Bösendorfer Piano
What a story! On New Year’s Eve 2018, our former president, Tommie Reece, was fielding the Pastoral Care telephone line. She answered a call from an 88-year-old gentleman who lived in the Chicago area, inquiring whether our Fellowship would be interested in accepting a gift of his personal piano.
Turns out that the caller, Rembert Stokes, is a Greenville native who went to Greenville High School and then studied engineering at Clemson College. He is a very loyal Clemson alum, and when he has been down for his reunions he has occasionally attended our Fellowship, unbeknownst to many of us. And it turns out that the piano is a Bösendorfer Imperial Concert Grand piano, made in Vienna in 1988, which is one of the largest and finest pianos made in the world. It is 290cm (9ft 6in) in length and has nine more keys in the bass than regular pianos (which are black so that pianists who are used to 88 keys don’t get confused).

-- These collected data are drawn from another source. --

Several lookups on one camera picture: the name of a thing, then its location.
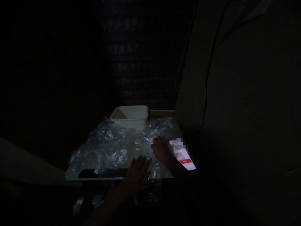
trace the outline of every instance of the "fingers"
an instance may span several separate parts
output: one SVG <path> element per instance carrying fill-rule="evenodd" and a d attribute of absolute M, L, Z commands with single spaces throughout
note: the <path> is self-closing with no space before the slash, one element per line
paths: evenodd
<path fill-rule="evenodd" d="M 131 165 L 129 166 L 130 168 L 133 168 L 135 165 L 135 158 L 133 158 L 132 162 L 131 162 Z"/>
<path fill-rule="evenodd" d="M 152 159 L 149 159 L 146 161 L 146 163 L 143 165 L 141 172 L 144 175 L 147 172 L 147 169 L 149 168 L 150 164 L 151 164 Z"/>
<path fill-rule="evenodd" d="M 142 167 L 145 165 L 145 160 L 146 160 L 146 157 L 144 156 L 141 161 L 139 162 L 139 164 L 137 165 L 137 169 L 138 170 L 141 170 Z"/>
<path fill-rule="evenodd" d="M 155 137 L 153 140 L 154 144 L 158 144 L 158 143 L 162 143 L 162 142 L 166 142 L 165 137 Z"/>
<path fill-rule="evenodd" d="M 145 184 L 145 182 L 146 182 L 146 180 L 148 179 L 149 176 L 150 176 L 149 172 L 144 175 L 144 177 L 142 178 L 142 181 L 141 181 L 141 186 L 143 186 Z"/>
<path fill-rule="evenodd" d="M 157 138 L 154 138 L 153 142 L 154 142 L 154 144 L 157 144 L 157 143 L 159 143 L 159 141 L 158 141 L 158 139 L 157 139 Z"/>
<path fill-rule="evenodd" d="M 141 159 L 142 159 L 142 155 L 140 155 L 140 156 L 137 158 L 137 160 L 136 160 L 135 163 L 134 163 L 133 168 L 137 168 L 137 166 L 138 166 L 139 162 L 141 161 Z"/>

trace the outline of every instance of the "red button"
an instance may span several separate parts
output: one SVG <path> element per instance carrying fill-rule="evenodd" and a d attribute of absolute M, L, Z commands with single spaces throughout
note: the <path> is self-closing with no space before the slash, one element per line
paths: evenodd
<path fill-rule="evenodd" d="M 179 161 L 181 164 L 190 163 L 192 162 L 191 159 L 184 159 Z"/>

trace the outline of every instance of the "white plastic container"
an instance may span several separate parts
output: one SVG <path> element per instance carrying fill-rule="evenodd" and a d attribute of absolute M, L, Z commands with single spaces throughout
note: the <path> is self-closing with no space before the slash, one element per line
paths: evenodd
<path fill-rule="evenodd" d="M 121 106 L 115 108 L 110 119 L 125 128 L 144 129 L 148 117 L 148 108 L 145 105 Z"/>

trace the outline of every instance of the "clear plastic wrap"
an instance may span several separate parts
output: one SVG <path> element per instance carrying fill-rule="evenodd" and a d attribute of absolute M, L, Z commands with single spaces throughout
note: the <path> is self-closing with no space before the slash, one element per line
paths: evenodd
<path fill-rule="evenodd" d="M 161 179 L 166 168 L 155 158 L 151 149 L 153 139 L 157 136 L 169 141 L 180 138 L 181 133 L 177 123 L 167 118 L 151 119 L 143 131 L 135 132 L 105 118 L 89 134 L 86 143 L 72 153 L 69 165 L 74 173 L 79 173 L 94 164 L 94 172 L 105 177 L 107 169 L 120 172 L 117 169 L 127 169 L 133 157 L 145 155 L 147 159 L 153 159 L 149 178 Z M 116 174 L 114 177 L 121 178 L 122 175 Z"/>
<path fill-rule="evenodd" d="M 94 195 L 92 200 L 92 205 L 94 206 L 94 210 L 100 207 L 100 205 L 104 202 L 102 195 Z"/>
<path fill-rule="evenodd" d="M 73 216 L 76 216 L 81 210 L 82 204 L 84 203 L 84 197 L 79 197 L 73 204 Z"/>
<path fill-rule="evenodd" d="M 101 174 L 104 177 L 107 169 L 129 168 L 134 152 L 135 145 L 132 138 L 101 146 L 98 150 L 95 150 L 98 164 L 94 173 Z M 116 174 L 114 177 L 121 178 L 122 175 Z"/>

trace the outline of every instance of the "hand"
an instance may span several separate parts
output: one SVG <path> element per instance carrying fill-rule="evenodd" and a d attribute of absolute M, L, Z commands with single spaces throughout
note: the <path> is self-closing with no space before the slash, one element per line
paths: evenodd
<path fill-rule="evenodd" d="M 153 149 L 155 157 L 164 165 L 166 165 L 168 161 L 173 158 L 164 137 L 154 138 L 154 144 L 152 144 L 150 147 Z"/>
<path fill-rule="evenodd" d="M 123 179 L 120 183 L 120 187 L 124 190 L 127 196 L 134 196 L 140 189 L 140 187 L 145 184 L 147 178 L 149 177 L 149 172 L 147 169 L 151 164 L 149 159 L 145 162 L 146 157 L 139 156 L 137 160 L 135 158 L 132 160 L 132 163 Z"/>

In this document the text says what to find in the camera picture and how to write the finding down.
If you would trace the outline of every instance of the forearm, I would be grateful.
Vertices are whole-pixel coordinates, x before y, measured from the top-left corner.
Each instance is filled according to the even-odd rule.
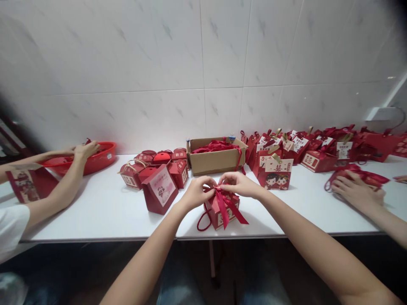
[[[11,165],[16,165],[16,164],[27,164],[27,163],[41,163],[46,160],[51,159],[53,156],[53,152],[45,152],[39,155],[31,156],[22,160],[18,160],[15,162],[7,163],[4,165],[0,166],[0,183],[5,183],[7,182],[7,175],[6,171],[10,171],[13,169]]]
[[[268,191],[260,202],[311,268],[347,304],[359,296],[392,293],[346,248]]]
[[[144,304],[160,275],[187,211],[177,203],[120,273],[101,305]]]
[[[30,209],[30,220],[26,231],[68,207],[81,185],[85,163],[86,159],[75,158],[66,175],[47,198],[26,204]]]
[[[379,205],[369,205],[361,212],[407,250],[407,222]]]

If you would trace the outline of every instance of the white t-shirt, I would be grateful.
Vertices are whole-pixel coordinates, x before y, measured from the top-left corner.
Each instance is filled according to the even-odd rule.
[[[0,263],[13,256],[30,219],[30,209],[16,205],[0,209]]]

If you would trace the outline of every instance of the open cardboard box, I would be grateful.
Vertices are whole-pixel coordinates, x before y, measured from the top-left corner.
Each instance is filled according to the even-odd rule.
[[[238,150],[223,150],[218,152],[203,152],[192,154],[195,149],[201,148],[211,143],[212,140],[223,141],[223,137],[193,139],[187,142],[188,158],[191,162],[192,174],[207,175],[218,172],[232,172],[236,168],[237,160],[239,159]],[[239,162],[239,169],[245,163],[247,145],[242,141],[235,139],[232,143],[238,145],[242,150],[242,157]]]

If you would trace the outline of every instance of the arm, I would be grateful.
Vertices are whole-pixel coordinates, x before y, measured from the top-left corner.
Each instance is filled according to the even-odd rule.
[[[191,181],[181,200],[176,203],[153,234],[129,261],[100,305],[144,304],[160,275],[178,227],[185,215],[200,206],[215,194],[215,190],[204,193],[203,185],[216,186],[207,176]]]
[[[15,162],[3,164],[0,166],[0,184],[5,183],[8,181],[6,171],[12,169],[11,165],[15,164],[27,164],[27,163],[42,163],[46,160],[55,158],[55,157],[64,157],[73,155],[73,150],[58,150],[58,151],[51,151],[45,152],[39,155],[31,156],[22,160],[18,160]]]
[[[353,180],[338,176],[333,182],[332,190],[370,218],[400,246],[407,249],[407,222],[384,208],[385,191],[374,192],[357,174],[346,172]]]
[[[278,197],[240,173],[224,174],[226,191],[259,200],[310,267],[343,304],[401,304],[356,257]]]
[[[30,220],[24,232],[71,204],[81,184],[86,160],[95,154],[99,147],[100,145],[93,141],[85,146],[78,145],[75,148],[75,158],[71,167],[51,194],[47,198],[26,204],[30,210]]]

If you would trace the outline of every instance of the human hand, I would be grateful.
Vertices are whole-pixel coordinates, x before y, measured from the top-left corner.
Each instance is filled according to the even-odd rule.
[[[84,158],[85,160],[94,155],[100,148],[100,145],[96,141],[92,141],[89,144],[77,145],[74,149],[75,159]]]
[[[254,199],[258,199],[260,194],[264,191],[264,188],[240,172],[224,173],[219,179],[219,185],[222,190]]]
[[[362,181],[359,175],[346,170],[353,179],[337,176],[332,184],[332,191],[345,198],[352,206],[365,213],[372,207],[383,206],[386,192],[382,189],[373,191]]]
[[[396,182],[407,182],[407,176],[397,176],[397,177],[393,177],[394,180],[396,180]]]
[[[215,180],[208,176],[202,176],[196,179],[193,179],[187,188],[187,191],[182,196],[181,200],[177,203],[187,209],[187,212],[200,206],[205,201],[209,200],[212,196],[215,195],[216,190],[211,189],[208,192],[204,192],[204,185],[208,185],[213,188],[217,184]]]

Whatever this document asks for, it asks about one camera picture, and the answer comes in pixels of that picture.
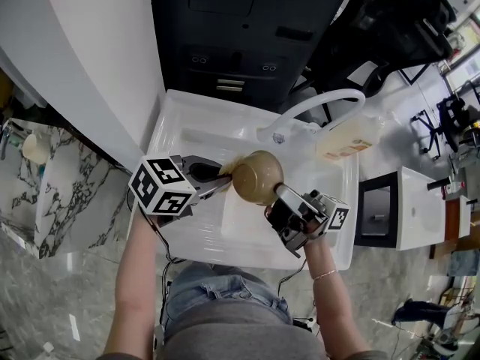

After graduating from Clemson in 1953, Mr. Stokes was hired by Bell Telephone Laboratories in Summit, New Jersey, which is where he found the Unitarian Universalist Church, after a journey from Baptist roots. He worked for Bell Labs for 25 years and then worked for Motorola until his retirement in 1994, garnering 22 patents in telephony and mobile telephony (and invented the laminated coinage used by the U. S. Treasury since 1964). In the course of his career, he was transferred to various parts of the country and got involved in development of UU churches at every turn. He has written three books: Systematic Approach to Problem Solving, Cultivating Generosity: Giving What’s Right, Not What’s Left, and From God to DNA.
Mr. Stokes has been a fine amateur pianist all of his life. He purchased the Bösendorfer after it had been in a Chicago concert hall for four years, and he and his late wife Lee had it in their home until they moved into a retirement community. He wanted to find a good home for the piano, and we are the lucky recipients!